Föllakzoid – III

Lunes, 27 de Abril de 2015 | 2:34 am | No hay comentarios
Föllakzoid – III

Artista:

Föllakzoid

Álbum:

III

Año:

2015

Sello:

Sacred Bones Records

Fines de los 60, y muchas bandas en Europa comienzan a tomar los vestigios dejados por la psicodelia para llevar al rock hacia un lugar mucho más cercano al arte. Nace el rock progresivo. A través de él, se desarrollan distintas expresiones que funcionaron casi en plan de cofradía: en Inglaterra se forma la “Escena de Canterbury”, sostenida en la visión de bandas como Soft Machine o Caravan; en Francia se ubica la combinación más extrema de estilos gracias al zehul (subgénero creado por Magma, quienes tomaron el free jazz legado por John Coltrane para dar con el perfil de su proyecto); y en Alemania nace el krautrock, quizás la respuesta más definida que contiene el rock progresivo como un concepto global.

Considerando que todas aquellas manifestaciones tienen su mayor valía en la condición de movimientos contraculturales dentro de sus respectivas culturas geográficas, trascendiendo al ejercicio puramente musical, ¿es ajustado decir que Föllakzoid, en su propuesta, hace krautrock? La FÖLLAKZOID 01banda nacional se formaba en 2007 editando su primer trabajo con el sello local Blow Your Mind, para después de un exitoso paso por el circuito underground chileno, radicarse definitivamente en el exterior.

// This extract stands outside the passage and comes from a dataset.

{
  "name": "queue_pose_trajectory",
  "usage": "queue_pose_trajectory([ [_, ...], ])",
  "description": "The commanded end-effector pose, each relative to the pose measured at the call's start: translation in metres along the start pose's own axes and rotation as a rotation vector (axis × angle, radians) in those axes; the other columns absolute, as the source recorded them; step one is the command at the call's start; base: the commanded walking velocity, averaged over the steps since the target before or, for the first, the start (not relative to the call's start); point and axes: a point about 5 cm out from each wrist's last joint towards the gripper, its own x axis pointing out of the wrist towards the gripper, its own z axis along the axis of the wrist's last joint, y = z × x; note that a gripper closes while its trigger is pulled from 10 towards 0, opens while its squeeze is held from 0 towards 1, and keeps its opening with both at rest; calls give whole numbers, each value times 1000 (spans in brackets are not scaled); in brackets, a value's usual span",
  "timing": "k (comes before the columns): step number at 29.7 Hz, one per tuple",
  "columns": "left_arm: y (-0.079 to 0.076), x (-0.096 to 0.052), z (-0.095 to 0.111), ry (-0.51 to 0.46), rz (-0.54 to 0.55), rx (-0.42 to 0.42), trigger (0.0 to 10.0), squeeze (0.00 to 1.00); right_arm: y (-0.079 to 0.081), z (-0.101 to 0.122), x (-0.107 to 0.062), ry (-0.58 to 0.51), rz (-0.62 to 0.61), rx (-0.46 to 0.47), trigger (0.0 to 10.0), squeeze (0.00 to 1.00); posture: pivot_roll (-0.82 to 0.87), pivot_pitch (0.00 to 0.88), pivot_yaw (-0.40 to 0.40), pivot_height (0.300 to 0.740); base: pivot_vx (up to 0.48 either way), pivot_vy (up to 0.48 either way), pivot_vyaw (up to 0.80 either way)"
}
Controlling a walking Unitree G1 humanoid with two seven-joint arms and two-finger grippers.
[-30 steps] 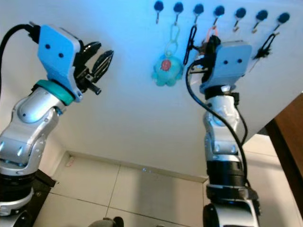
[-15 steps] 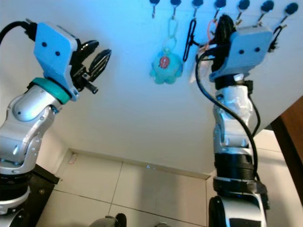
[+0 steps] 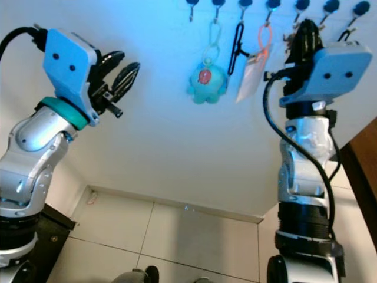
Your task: Hang keys on a hook
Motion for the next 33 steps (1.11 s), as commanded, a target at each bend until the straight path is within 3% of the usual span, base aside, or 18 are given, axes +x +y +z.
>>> queue_pose_trajectory([
  [1,0,0,-2,5,-10,12,10000,0,-4,6,2,-29,-17,-4,10000,0,16,44,152,740,0,0,0],
  [9,1,0,-2,3,-10,14,10000,0,-4,2,7,1,-13,9,10000,0,20,43,155,740,0,0,0],
  [14,1,1,0,1,-9,18,10000,0,9,2,24,6,14,53,10000,0,33,44,153,740,0,0,0],
  [21,1,0,0,3,-7,18,10000,0,14,1,32,21,31,64,10000,0,34,50,152,740,0,0,0],
  [33,2,0,-1,9,-8,17,10000,0,8,-12,26,84,-14,95,10000,0,36,62,160,740,0,0,0],
])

Con la venia y consideración de colosos críticos de música como son NME o Pitchfork y, respaldados por una de las casas discográficas independientes más importantes de Norteamérica, Sacred Bones Records, sacan su segundo larga duración en 2013, y ahora también su tercer álbum, titulado simplemente como “III”.

Reverberación, tanto en la técnica instrumental como en la sucesión de sus discos, es la palabra ideal para definir la constante en el sonido de Föllakzoid; el eco se hace presente en el ancho de su discografía para llegar a establecerse, sin agotarse, en el último de sus ofrecimientos. “III” es una placa que disminuye la cantidad de sus tracks en relación a sus antecesores –“I” (2009) tiene seis; “II” tiene cinco, y “III” tiene cuatro- para confirmar que el quiebre de su sonido no se encuentra en la irrupción de cada corte, sino que en el paso del mismo se van incluyendo nuevas cadencias que lo orientan por un camino u otro, con independencia de que la base sea la misma y la estructura de la canción esté diseñada con sostén del mismo beat, tendencia llamada motorik que, a su vez, fue impulsada por Neu!, banda que precisamente se mueve en los márgenes del krautrock.

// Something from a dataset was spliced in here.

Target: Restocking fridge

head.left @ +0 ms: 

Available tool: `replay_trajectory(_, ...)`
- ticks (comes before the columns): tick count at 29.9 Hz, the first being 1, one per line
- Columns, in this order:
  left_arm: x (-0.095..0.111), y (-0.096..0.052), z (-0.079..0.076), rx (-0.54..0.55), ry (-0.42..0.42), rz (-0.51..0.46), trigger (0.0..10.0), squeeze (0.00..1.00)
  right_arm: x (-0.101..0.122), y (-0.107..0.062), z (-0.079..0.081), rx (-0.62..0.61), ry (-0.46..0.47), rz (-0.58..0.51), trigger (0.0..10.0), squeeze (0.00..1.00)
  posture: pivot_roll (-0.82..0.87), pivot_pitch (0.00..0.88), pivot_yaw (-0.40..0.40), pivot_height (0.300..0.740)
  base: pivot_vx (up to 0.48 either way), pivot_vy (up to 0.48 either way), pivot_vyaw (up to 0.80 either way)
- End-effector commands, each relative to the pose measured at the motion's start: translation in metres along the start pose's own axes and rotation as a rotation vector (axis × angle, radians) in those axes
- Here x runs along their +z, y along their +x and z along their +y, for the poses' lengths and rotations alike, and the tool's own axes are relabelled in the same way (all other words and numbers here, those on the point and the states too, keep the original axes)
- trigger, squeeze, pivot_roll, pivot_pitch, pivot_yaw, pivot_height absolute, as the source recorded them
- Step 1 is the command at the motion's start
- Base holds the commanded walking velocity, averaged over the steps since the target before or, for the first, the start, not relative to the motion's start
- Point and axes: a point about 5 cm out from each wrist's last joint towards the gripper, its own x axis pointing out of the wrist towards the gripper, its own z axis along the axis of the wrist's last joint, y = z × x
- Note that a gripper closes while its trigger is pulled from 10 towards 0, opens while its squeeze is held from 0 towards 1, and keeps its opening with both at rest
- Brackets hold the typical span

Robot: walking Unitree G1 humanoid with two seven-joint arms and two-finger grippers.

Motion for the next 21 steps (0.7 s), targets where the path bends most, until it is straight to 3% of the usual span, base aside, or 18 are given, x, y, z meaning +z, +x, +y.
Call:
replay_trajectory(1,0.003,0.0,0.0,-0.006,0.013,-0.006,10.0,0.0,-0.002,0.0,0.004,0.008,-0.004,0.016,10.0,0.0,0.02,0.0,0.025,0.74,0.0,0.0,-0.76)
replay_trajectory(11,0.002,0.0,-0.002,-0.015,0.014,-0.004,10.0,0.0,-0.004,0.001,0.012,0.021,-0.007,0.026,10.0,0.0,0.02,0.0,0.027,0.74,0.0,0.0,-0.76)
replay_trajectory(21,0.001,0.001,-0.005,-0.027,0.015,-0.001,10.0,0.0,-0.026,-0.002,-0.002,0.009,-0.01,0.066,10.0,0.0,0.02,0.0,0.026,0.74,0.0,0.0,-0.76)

Así, el primer corte de la placa, “Electric”, se desvanece para hacer espacio a “Earth”, que se dedica al vaivén de los distintos tiempos con los que trabaja cada instrumento, sin caer en la disonancia y aplicándose en una característica muy propia del math rock. Es en este pasaje donde se establece la principal innovación de la banda en términos técnicos, explotando todas las posibilidades de la percusión para entregarle más notoriedad sobre un tema que, aleonado por aquello, recuerda inmediatamente al “A Saucerful Of Secrets” de Pink Floyd en su “Live At Pompeii” (1972).

FÖLLAKZOID 02Por la otra vertiente, en “III” la incidencia de las voces se aplaca todavía más, considerando la ausencia del recurso en el ejercicio histórico de la banda, de esta manera, la misma se matiza como otro instrumento tangible. El tercer y cuarto tema del álbum, “Piure” y “Feuerzeug”, respectivamente, transitan por la simplicidad, por el minimalismo de tres músicos que intentan, por medio de un groove sostenido en cada extenso track, incorporar un caudal de sonidos mixtos, logrando crear una atmósfera que invita a la quietud, amén de un resultado simple y muy limpio, que no necesariamente tiene que ver con la poca dificultad en la ejecución instrumental de la banda.

Probablemente Föllakzoid nunca haya buscado hacer krautrock y simplemente coincidió en la estética con este, acercándose al género no más que otra banda chilena, Congelador, cuando la misma compartiera escenario en 2009 con Damo Suzuki, antiguo miembro de Can, colectivo pionero del movimiento musical progresivo teutón. Lo que se encuentra al alcance de una placa como “III”, de una muy agradable digestión, pasa por música que puede ser replicable en  los círculos bohemios de la capital orientados hacia la vanguardia, música que sirve para ir mirando la inmensidad del paisaje cuando se baja por la ladera pavimentada después de haber acampado una semana en el Valle de Elqui, o música para envolverte en un rincón de tu hogar con lo misceláneo de sus elementos, quizás en una nube de humo. Finalmente, lo que hace Föllakzoid es, sencillamente, música.